Pero con los años asomó un malentendido. Las siguientes películas de los Farrelly -incluyendo Amor en juego, que no nos llegó- se siguen publicitando como obra de los creadores de los éxitos ya señalados. Y el público mayoritariamente juvenil o eternamente teenager al que se ha extendido invitación, ha parecido acusar publicidad engañosa. Ya con Amor ciego (2001), estos hermanos de Rhode Island empezaron a beber despreocupadamente de la tradición clásica de Hollywood, con todo lo que ella puede aportar en subversión y acidez. Algo semejante pasó con los creativos asociados a la “factoría” de Judd Apatow (Virgen a los 40, Ligeramente embarazada), pero mientras estos últimos han sido cáusticos y vulgares sin olvidar su corazoncito ni el calce narrativo perfecto, los Farrelly han venido cultivando un tono de amarga mordacidad que convive problemáticamente con la explosión de comedia que siguen ofreciendo. Si se tiene de protagonista en Amor ciego a un personaje que ve sistemáticamente a su robusta polola como a una Miss Universo, entonces hay un problema con los límites de realidad y fantasía que uno no tendría por qué asumir como observador. Y ahí donde Apatow abandona la partuza fílmica y se manda una lección moral en serio, los Farrelly aplican un cortapalos conductual que apenas oculta una mirada severa, casi rabiosa, al mundo adulto y sus instituciones.

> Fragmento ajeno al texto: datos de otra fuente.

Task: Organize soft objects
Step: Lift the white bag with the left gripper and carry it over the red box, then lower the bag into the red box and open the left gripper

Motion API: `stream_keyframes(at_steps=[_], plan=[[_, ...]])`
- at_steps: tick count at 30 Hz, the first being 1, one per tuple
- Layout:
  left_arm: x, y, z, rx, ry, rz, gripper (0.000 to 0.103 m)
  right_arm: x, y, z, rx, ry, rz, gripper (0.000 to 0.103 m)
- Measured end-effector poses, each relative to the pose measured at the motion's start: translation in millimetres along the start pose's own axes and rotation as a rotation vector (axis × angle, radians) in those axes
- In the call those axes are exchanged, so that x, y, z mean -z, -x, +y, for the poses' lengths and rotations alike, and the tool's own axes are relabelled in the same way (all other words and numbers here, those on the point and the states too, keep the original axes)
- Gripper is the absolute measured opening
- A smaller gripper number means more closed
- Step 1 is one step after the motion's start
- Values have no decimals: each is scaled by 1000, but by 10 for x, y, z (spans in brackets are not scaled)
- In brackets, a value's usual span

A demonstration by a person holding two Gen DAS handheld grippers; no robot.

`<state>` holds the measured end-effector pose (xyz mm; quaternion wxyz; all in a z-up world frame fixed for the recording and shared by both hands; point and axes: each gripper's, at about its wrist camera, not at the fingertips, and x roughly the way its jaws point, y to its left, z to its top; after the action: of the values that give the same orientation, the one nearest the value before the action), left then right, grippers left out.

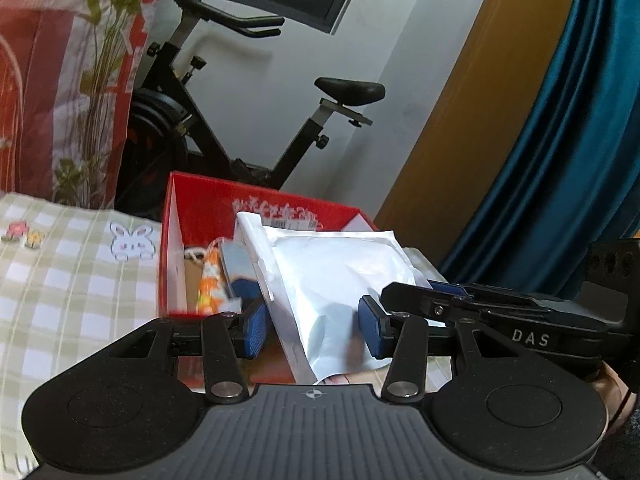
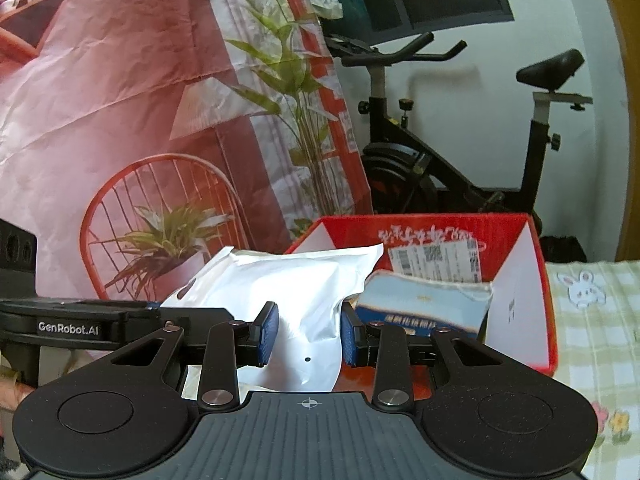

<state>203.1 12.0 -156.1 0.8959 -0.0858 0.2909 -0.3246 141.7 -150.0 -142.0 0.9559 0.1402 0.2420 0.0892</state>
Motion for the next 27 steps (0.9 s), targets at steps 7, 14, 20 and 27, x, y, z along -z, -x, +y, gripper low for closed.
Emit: stream_keyframes(at_steps=[7, 14, 20, 27], plan=[[-320, -307, 62, -15, -42, -4, 49, -325, -297, -182, 23, 31, 33, 31], [-470, -699, 204, -29, -57, 36, 49, -544, -683, -489, 37, 13, 83, 31], [-554, -1058, 398, -51, -42, 101, 49, -618, -1128, -712, 68, 10, 167, 31], [-593, -1258, 543, -85, -24, 163, 49, -688, -1580, -733, 104, 48, 279, 31]])
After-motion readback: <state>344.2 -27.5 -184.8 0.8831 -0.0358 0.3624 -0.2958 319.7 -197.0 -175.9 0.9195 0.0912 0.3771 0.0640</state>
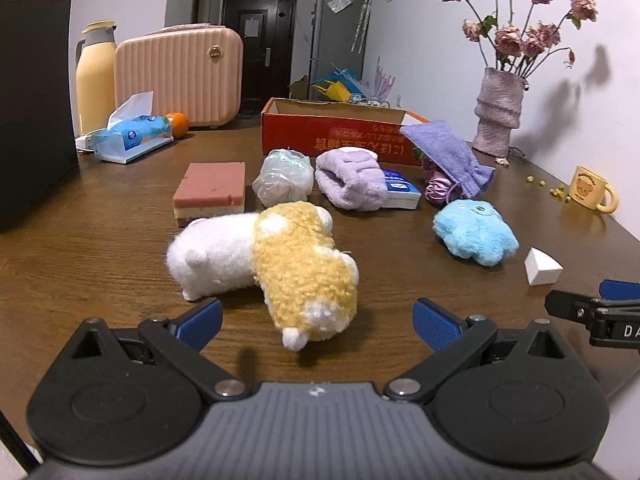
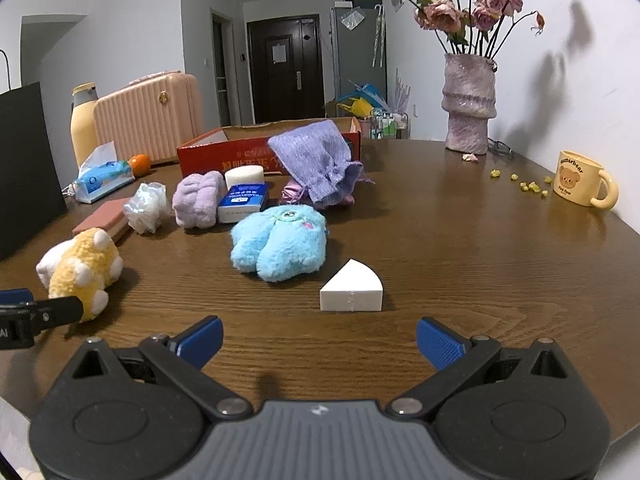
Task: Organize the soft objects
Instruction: 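Lower the left gripper onto the white-and-yellow plush and close it, then close the right gripper on the white triangular sponge wedge while the left holds the plush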
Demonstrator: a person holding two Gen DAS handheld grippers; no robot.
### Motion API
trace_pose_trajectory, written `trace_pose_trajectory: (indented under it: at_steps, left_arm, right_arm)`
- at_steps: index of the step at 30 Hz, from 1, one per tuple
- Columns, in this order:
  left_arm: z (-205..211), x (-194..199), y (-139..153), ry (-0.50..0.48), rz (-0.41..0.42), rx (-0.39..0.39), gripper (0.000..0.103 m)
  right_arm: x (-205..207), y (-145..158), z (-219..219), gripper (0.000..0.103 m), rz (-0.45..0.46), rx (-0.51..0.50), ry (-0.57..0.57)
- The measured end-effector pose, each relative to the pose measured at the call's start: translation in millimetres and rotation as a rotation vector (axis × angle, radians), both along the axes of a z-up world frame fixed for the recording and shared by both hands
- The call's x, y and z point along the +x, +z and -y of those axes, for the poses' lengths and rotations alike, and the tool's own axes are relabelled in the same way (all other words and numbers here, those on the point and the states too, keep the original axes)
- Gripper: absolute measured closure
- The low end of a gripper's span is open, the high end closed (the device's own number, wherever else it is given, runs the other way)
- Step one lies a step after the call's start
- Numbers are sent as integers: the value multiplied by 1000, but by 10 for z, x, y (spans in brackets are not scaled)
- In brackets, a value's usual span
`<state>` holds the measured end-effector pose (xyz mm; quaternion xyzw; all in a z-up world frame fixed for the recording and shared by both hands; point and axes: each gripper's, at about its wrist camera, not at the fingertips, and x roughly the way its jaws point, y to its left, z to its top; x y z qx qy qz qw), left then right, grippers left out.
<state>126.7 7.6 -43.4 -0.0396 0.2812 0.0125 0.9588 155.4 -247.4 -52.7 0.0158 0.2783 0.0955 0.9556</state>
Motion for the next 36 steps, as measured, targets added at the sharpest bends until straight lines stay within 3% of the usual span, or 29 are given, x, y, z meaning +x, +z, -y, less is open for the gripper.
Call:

Ahora llega Pase libre, que incluye algunas de las escenas más desopilantemente graciosas que este redactor haya visto en largo rato. Pero que también es un retablo desolado del matrimonio como tampoco se estila mucho. Al confluir, estos mundos se estrellan bastante más de lo que se integran y generan un tono que va de la excitación a la incomodidad, lo que en un género de reglas predefinidas es toda una rareza si es que no un acto suicida.

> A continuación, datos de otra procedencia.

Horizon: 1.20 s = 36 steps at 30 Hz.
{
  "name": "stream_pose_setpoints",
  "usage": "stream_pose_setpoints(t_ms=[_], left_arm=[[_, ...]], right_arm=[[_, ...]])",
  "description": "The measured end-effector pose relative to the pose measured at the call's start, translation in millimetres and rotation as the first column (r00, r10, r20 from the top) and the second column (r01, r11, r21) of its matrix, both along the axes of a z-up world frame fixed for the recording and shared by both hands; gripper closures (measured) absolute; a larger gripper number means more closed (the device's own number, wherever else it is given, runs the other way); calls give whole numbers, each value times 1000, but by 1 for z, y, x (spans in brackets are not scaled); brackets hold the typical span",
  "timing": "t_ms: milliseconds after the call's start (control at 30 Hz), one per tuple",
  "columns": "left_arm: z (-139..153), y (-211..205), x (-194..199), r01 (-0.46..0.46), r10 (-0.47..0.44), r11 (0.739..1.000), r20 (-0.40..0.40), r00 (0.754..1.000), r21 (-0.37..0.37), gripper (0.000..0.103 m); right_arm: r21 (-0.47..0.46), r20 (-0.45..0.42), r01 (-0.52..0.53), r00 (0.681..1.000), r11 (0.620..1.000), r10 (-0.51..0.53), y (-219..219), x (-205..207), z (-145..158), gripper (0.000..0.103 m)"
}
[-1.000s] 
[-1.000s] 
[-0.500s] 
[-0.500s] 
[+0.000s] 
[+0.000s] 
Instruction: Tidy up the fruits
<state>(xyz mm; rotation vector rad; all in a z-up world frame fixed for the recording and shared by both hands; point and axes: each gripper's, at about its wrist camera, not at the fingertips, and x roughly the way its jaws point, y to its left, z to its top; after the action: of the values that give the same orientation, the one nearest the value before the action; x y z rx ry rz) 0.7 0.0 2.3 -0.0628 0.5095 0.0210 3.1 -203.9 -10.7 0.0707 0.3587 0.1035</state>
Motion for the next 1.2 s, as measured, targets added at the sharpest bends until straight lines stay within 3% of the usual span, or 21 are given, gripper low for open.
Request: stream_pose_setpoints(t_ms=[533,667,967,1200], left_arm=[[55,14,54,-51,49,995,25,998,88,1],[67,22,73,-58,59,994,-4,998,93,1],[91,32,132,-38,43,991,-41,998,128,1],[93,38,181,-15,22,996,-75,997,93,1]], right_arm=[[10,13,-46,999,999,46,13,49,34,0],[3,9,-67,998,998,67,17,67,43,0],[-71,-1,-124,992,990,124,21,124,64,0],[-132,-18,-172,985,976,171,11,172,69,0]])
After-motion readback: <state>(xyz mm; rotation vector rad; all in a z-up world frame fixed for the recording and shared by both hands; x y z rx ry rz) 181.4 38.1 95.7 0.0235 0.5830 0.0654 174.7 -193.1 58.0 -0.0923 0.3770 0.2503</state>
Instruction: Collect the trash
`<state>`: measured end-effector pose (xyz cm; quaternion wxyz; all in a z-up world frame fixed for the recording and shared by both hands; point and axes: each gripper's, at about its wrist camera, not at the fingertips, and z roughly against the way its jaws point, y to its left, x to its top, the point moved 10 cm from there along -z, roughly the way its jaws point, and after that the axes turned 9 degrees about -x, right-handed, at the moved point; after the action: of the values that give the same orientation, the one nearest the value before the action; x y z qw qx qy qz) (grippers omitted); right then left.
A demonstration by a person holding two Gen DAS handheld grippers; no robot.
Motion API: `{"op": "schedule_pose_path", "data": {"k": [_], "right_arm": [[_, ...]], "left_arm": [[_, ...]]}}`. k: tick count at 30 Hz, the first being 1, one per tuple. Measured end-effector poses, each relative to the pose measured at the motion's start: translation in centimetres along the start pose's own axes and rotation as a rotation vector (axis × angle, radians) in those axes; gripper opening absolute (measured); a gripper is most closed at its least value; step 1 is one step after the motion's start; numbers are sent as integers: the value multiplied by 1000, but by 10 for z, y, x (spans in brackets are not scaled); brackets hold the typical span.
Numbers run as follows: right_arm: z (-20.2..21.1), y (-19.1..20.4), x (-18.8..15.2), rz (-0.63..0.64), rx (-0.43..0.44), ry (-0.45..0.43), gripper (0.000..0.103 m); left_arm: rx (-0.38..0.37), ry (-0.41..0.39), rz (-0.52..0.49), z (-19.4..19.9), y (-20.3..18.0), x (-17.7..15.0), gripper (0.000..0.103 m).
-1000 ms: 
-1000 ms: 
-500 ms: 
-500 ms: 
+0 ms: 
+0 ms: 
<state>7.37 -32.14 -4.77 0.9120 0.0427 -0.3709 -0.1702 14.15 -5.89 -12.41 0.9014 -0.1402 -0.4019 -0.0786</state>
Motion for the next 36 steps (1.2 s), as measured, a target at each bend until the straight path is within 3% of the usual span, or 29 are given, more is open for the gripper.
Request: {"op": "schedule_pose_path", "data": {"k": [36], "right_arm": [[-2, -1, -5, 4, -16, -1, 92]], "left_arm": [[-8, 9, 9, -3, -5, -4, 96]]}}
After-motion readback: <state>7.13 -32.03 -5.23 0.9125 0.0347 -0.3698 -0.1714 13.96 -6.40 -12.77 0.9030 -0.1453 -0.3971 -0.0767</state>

Como tiene que ser, la película instala desde el primer minuto sus premisas. Dos de los tres hijos de Rick (Owen Wilson) miran junto a papá una foto de cuando él era joven y musculoso, y de cuando mamá (Jenna Fischer) era una belleza que hoy los niños no consiguen reconocer. Lo que sigue es una implacable disección de los mecanismos de la vida conyugal en la cuarentena, partiendo por la indignación de la esposa de Rick cuando este mira la retaguardia de una mujer mientras ambos caminan por la calle. ¿Cuándo va a parar esta obsesión sexual adolescente?, le pregunta ella, ya bastante mosqueada. Y la única solución que encuentra, sugerida por una terapeuta progre, es darle al marido un “pase libre”: que durante una semana haga de cuenta que no está casado y que después la vida continúe. Si es cierto lo que ella cree, Rick y su amigo Fred (Jason Sudeikis) son como gatitos nuevos que arañan desesperadamente una puerta para salir al mundo, pero que cuando se las abran, no sabrán qué hacer.

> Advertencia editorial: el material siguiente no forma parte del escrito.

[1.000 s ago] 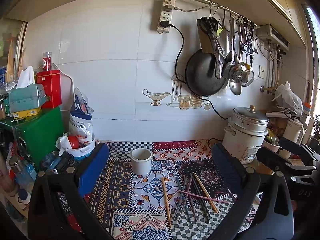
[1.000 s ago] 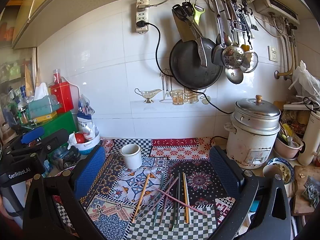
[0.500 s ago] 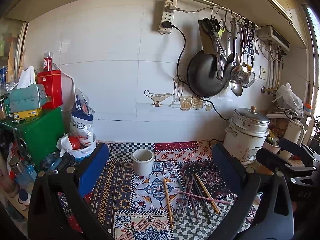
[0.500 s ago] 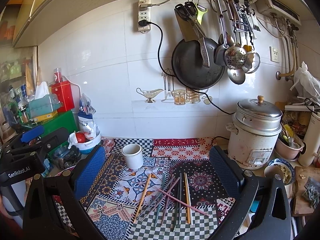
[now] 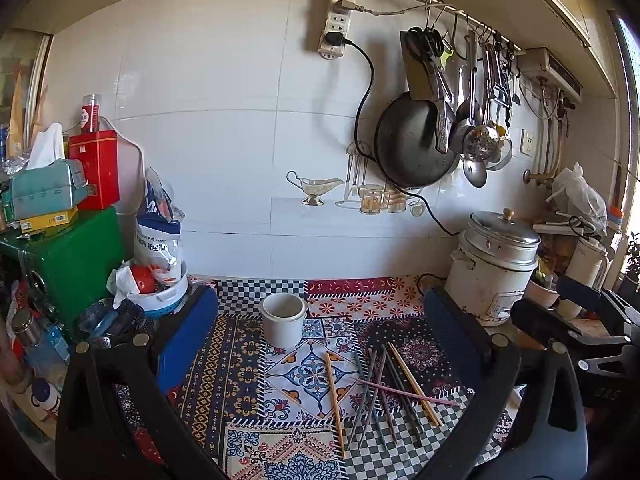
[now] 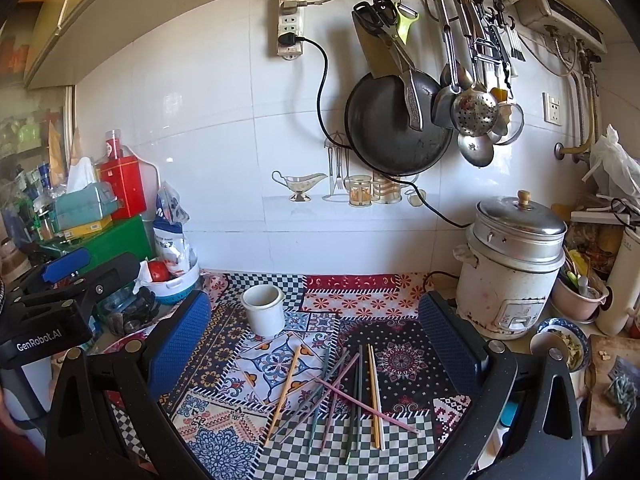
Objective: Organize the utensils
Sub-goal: 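Grasp the orange chopstick with the left tool while the right tool grasps a pink chopstick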
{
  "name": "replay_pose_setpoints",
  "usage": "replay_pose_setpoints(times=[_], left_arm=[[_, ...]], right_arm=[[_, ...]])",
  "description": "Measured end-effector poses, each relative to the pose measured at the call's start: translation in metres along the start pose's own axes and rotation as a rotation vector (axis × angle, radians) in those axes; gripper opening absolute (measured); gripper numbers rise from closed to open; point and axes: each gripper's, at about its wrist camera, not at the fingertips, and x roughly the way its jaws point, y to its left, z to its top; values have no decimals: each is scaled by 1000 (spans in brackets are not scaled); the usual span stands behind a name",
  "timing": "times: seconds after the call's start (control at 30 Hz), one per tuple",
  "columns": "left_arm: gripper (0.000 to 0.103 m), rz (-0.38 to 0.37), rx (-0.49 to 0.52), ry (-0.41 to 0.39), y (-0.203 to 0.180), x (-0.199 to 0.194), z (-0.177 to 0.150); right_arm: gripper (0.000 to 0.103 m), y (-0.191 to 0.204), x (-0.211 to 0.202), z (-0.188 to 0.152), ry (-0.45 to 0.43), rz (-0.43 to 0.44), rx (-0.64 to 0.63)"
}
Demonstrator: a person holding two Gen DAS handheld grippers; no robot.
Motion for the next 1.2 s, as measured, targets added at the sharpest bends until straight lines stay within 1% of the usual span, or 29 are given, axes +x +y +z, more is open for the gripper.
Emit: replay_pose_setpoints(times=[0.17, 0.33, 0.53, 0.63, 0.67, 0.7, 0.77, 0.87, 0.9, 0.93, 1.0, 1.07, 1.13, 1.2], left_arm=[[103, 9, 0, 45, 1, 19, -6], [103, 27, -5, 131, 5, 54, -21], [103, 59, -19, 275, 16, 110, -49], [103, 68, -39, 381, 24, 144, -70], [101, 70, -50, 417, 27, 155, -76], [99, 70, -65, 450, 31, 165, -83], [92, 83, -86, 514, 36, 184, -97], [86, 120, -62, 595, 38, 209, -116], [85, 125, -52, 622, 38, 217, -122], [82, 122, -50, 652, 38, 224, -127], [78, 105, -51, 713, 37, 237, -138], [73, 75, -56, 773, 33, 249, -147], [71, 54, -49, 813, 27, 259, -154], [68, 40, -23, 842, 18, 268, -159]], right_arm=[[103, -6, 12, -3, 27, -19, 3], [103, -20, 34, -13, 85, -51, 7], [103, -45, 77, -37, 217, -100, 16], [103, -58, 103, -55, 295, -118, 1], [103, -62, 112, -61, 327, -117, -7], [103, -66, 122, -68, 359, -112, -14], [103, -73, 139, -79, 429, -89, -28], [99, -83, 168, -96, 536, -41, -41], [96, -86, 176, -101, 566, -26, -43], [95, -89, 183, -107, 592, -8, -42], [87, -95, 197, -115, 641, 28, -37], [82, -100, 210, -122, 685, 61, -33], [78, -102, 222, -127, 717, 86, -42], [72, -103, 230, -131, 746, 125, -55]])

La fantasía que pone la película sobre la mesa (darle al jovencito ansioso que vive en el cuarentón frustrado una temporada de libertad impune) despierta, y era que no, el apetito de juerga que deparan productos como ¿Qué pasó ayer? Y si bien hay de eso, hay también un discurso que visita territorios fílmica y políticamente conservadores para dejar asentado que un final feliz todo lo redondea. Error: el cinismo del macho sobreviviente que evita traicionar a su familia al tiempo que saca “fotos mentales” de chicas hot para recuperarlas onanísticamente, está dirigiendo las cosas hacia un lugar más oscuro. Y probablemente menos gracioso.

Que desde Keaton y Chaplin la mejor comedia gringa haya sido tramposa, indomable, acusadora y multipropósito, es cuestión más o menos aceptada. Que retablos amargamente despiadados como este tengan esos rasgos, no necesariamente los encaramara a lo alto. Pero al menos los ayuda a hacer reír y sufrir con temas de su tiempo. Y eso algo vale.